Since each of the terms $$b_k \varvec{p}_i(E_k)$$ is positive and $$\sum _k b_k \varvec{p}_i(E_k) < \infty$$, $$\lambda$$ is a likelihood function for $$\varvec{p}_i,$$ with $$\varvec{p}^{\lambda}_{i}$$ a defined, updated pmf for $$i = 1,\ldots , n.$$ Using $$(\star )$$, we can obtain

\begin{aligned} {\mathcal {F}}(\varvec{p}_{1J}^{\varvec{E}},\ldots , \varvec{p}_{nJ}^{\varvec{E}}) = {\mathcal {F}}\left( \frac{\varvec{p}_1\lambda (\cdot )}{\sum _{\omega ' \in \Omega }\varvec{p}_1(\omega ')\lambda (\omega ')},\ldots , \frac{\varvec{p}_n\lambda (\cdot )}{\sum _{\omega ' \in \Omega } \varvec{p}_n(\omega ')\lambda (\omega ')}\right) \end{aligned}

by substituting, for each $$i=1,\ldots , n$$, $$\lambda (\cdot )$$ for $$\sum _k b_k [\omega \in E_k]$$ in the numerator and $$\sum _{\omega ' \in \Omega } \varvec{p}_i(\omega ')\lambda (\omega ')$$ for $$\sum _k b_k \varvec{p}_i(E_k)$$ in the denominator.
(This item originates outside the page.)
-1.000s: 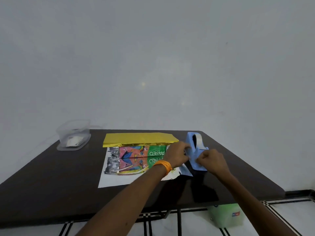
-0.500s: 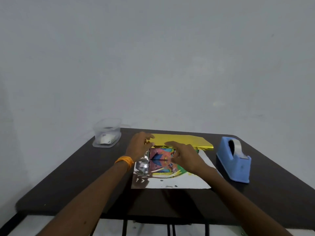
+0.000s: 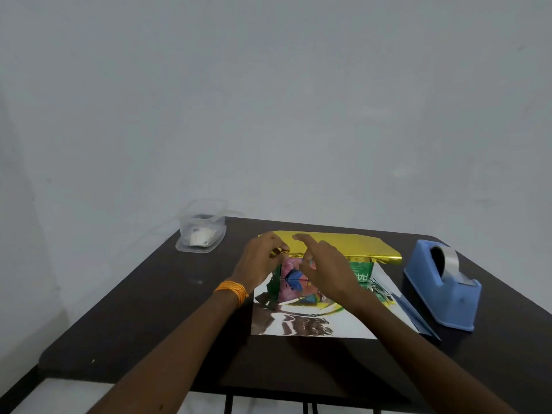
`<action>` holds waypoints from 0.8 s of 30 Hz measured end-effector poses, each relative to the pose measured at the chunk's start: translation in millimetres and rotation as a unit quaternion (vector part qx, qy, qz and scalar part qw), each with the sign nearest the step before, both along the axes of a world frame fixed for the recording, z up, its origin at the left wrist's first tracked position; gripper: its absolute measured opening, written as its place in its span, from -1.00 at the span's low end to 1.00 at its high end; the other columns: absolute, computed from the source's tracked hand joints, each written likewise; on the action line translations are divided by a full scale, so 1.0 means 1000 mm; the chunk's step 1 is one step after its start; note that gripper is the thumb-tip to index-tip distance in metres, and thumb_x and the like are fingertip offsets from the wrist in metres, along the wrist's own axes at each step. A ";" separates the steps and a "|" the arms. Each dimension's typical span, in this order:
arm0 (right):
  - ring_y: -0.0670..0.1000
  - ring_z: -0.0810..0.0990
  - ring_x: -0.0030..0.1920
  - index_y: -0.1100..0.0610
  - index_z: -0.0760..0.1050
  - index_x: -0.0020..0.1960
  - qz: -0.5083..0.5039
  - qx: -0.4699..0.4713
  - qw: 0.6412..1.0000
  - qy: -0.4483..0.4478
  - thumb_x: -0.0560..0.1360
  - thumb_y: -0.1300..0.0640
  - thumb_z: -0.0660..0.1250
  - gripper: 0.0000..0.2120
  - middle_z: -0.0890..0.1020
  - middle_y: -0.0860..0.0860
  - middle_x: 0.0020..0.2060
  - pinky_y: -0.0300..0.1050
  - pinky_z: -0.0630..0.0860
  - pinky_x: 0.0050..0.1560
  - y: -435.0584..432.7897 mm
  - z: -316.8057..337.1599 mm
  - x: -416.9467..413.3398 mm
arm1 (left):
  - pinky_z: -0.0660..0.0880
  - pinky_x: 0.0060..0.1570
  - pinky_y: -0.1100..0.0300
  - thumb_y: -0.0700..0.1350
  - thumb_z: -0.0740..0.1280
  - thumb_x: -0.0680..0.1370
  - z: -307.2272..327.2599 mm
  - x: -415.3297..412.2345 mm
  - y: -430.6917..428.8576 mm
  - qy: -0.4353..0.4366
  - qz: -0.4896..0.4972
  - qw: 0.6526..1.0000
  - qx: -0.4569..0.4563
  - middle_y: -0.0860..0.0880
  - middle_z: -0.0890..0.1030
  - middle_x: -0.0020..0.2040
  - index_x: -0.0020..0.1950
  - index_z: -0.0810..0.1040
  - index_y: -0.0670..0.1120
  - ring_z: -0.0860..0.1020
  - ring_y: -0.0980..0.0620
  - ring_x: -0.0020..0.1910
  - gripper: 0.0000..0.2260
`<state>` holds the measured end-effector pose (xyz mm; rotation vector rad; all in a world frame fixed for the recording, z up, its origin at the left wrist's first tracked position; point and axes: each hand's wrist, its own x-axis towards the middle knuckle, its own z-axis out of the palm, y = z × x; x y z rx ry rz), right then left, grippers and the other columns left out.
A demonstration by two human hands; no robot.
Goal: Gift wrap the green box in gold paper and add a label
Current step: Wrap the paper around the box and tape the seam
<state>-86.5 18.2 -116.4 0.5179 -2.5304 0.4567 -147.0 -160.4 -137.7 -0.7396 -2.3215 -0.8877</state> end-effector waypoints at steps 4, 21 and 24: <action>0.03 0.52 -0.06 -0.07 0.26 0.48 -0.035 -0.002 0.999 0.012 0.53 0.10 0.39 -0.42 0.61 -0.02 -0.14 -0.01 0.54 -0.10 -0.008 -0.006 -0.011 | 0.59 -0.07 0.27 -0.18 0.47 0.49 0.002 0.002 0.004 0.000 0.000 1.000 0.023 -0.02 0.60 -0.01 0.02 0.68 -0.13 0.59 0.10 -0.13 -0.87; 0.03 0.56 -0.08 -0.10 0.21 0.49 -0.115 0.018 0.992 0.051 0.54 -0.02 0.40 -0.40 0.64 0.01 -0.09 -0.06 0.58 -0.13 -0.018 -0.015 -0.032 | 0.60 -0.04 0.25 -0.20 0.48 0.48 0.003 0.002 0.005 -0.008 0.000 0.999 0.036 -0.06 0.62 0.03 0.05 0.69 -0.14 0.59 0.08 -0.13 -0.84; 0.06 0.57 -0.08 -0.08 0.22 0.48 -0.146 0.030 0.987 0.056 0.56 -0.04 0.36 -0.44 0.63 0.05 -0.08 -0.07 0.54 -0.17 -0.022 -0.015 -0.032 | 0.61 -0.02 0.21 -0.19 0.48 0.48 0.003 0.001 0.004 -0.010 0.003 0.999 0.033 -0.04 0.62 0.03 0.04 0.69 -0.12 0.60 0.08 -0.12 -0.85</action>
But by definition,

\begin{aligned} {\mathcal {F}}\left( \frac{\varvec{p}_1\lambda (\cdot )}{\sum _{\omega ' \in \Omega }\varvec{p}_1(\omega ')\lambda (\omega ')},\ldots , \frac{\varvec{p}_n\lambda (\cdot )}{\sum _{\omega ' \in \Omega } \varvec{p}_n(\omega ')\lambda (\omega ')}\right) = {\mathcal {F}}(\varvec{p}_1^\lambda ,\ldots , \varvec{p}_n^\lambda ) \end{aligned}

and by assumption $${\mathcal {F}}(\varvec{p}_1^\lambda ,\ldots , \varvec{p}_n^\lambda )={\mathcal {F}}^\lambda (\varvec{p}_1,\ldots , \varvec{p}_n)$$. By definition, $${\mathcal {F}}^\lambda (\varvec{p}_1,\ldots , \varvec{p}_n) = \{\varvec{p}^\lambda : \varvec{p}\in {\mathcal {F}}(\varvec{p}_1,\ldots , \varvec{p}_n)\}$$. But, for all $$\varvec{p}\in {\mathcal {F}}(\varvec{p}_1,\ldots , \varvec{p}_n)$$, $$\varvec{p}^\lambda = \frac{\sum _k b_k \varvec{p}[\cdot \in E_k]}{\sum _k b_k \varvec{p}(E_k)}$$. Hence, $${\mathcal {F}}^\lambda (\varvec{p}_1,\ldots , \varvec{p}_n) = {\mathcal {F}}_J^{\varvec{E}}(\varvec{p}_1,\ldots , \varvec{p}_n)$$. So, $${\mathcal {F}}_J^{\varvec{E}}(\varvec{p}_1,\ldots , \varvec{p}_n) = {\mathcal {F}}(\varvec{p}_{1J}^{\varvec{E}},\ldots , \varvec{p}_{nJ}^{\varvec{E}})$$ follows from the assumption.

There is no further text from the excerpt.